Sunday, June 28, 2020

The Story of "Tombstone Territory"

By Christopher Robinson

Airing from 1957 to 1959, ‘Tombstone Territory’ told the wild western adventures of Sheriff Clay Hollister (played by Pat Conway) in “the town too tough to die” as he dealt out his own brand of law and order to the Arizona Territory in the 1880’s.

Familiar to western history buffs, the town of Tombstone is forever inextricably linked to famed lawman Wyatt Earp, whom the character of Hollister is essentially based upon. The unique angle of the series focuses on Hollister’s working relationship with Tombstone’s newspaper editor, Harris Claiborne (played by Richard Eastham). Claiborne plays a more substantial role in the sheriff’s duties than even Hollister’s deputies.

Leaning towards more historical portrayals in its stories, the episodes feature true to life western characters that give a degree of authenticity despite budgetary limitations and some necessary artistic liberties. The creators, in fact, regularly consulted the staff of the Tombstone Epitaph, the actual publication that the character of Claiborne publishes in town.

To establish this wrap-around theme, Eastham provides ongoing narration throughout the stories, thereby providing an insider’s perspective while simulating the firsthand accounts that Claiborne published in his paper detailing Sheriff Hollister’s daring exploits.

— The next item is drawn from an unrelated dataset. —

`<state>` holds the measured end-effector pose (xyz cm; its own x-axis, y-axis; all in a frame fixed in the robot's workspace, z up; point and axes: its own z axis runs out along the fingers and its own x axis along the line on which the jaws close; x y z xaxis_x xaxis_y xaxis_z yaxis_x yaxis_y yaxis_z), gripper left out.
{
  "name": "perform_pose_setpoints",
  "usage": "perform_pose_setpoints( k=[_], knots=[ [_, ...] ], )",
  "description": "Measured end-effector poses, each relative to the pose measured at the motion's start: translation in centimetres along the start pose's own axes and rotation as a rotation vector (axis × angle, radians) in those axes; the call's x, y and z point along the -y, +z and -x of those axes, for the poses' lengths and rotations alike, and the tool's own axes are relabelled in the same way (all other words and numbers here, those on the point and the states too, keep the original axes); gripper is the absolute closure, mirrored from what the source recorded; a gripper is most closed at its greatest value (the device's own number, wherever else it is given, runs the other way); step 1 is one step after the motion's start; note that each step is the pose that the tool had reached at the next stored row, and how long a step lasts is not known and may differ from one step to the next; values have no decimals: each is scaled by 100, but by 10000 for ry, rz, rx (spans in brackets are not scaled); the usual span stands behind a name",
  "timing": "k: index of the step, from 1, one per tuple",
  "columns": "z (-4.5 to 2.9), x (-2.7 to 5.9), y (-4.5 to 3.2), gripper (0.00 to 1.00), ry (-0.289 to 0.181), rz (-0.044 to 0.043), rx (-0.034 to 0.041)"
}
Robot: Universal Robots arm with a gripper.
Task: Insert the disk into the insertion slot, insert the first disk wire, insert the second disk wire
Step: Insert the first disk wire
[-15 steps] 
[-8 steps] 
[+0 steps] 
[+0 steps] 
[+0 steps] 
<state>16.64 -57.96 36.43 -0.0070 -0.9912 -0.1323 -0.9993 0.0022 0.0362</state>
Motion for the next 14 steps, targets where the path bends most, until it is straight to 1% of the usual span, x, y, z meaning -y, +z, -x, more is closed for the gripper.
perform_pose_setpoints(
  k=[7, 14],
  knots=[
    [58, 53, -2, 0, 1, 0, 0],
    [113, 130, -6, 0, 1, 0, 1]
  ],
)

Well worth your viewing, Tombstone Territory is available in DVD and can also be seen weekdays on ScreenPix Westerns channel and weekends on FETV.

Bonus!

About the Author

Christopher Robinson has worked in various mediums creating films, screenplays and music in addition to essays for books, magazines and websites.

He was also the host and producer of Princeton In Focus, a weekly live call-in talk show on cable access TV. For more on Christopher Robinson, click here!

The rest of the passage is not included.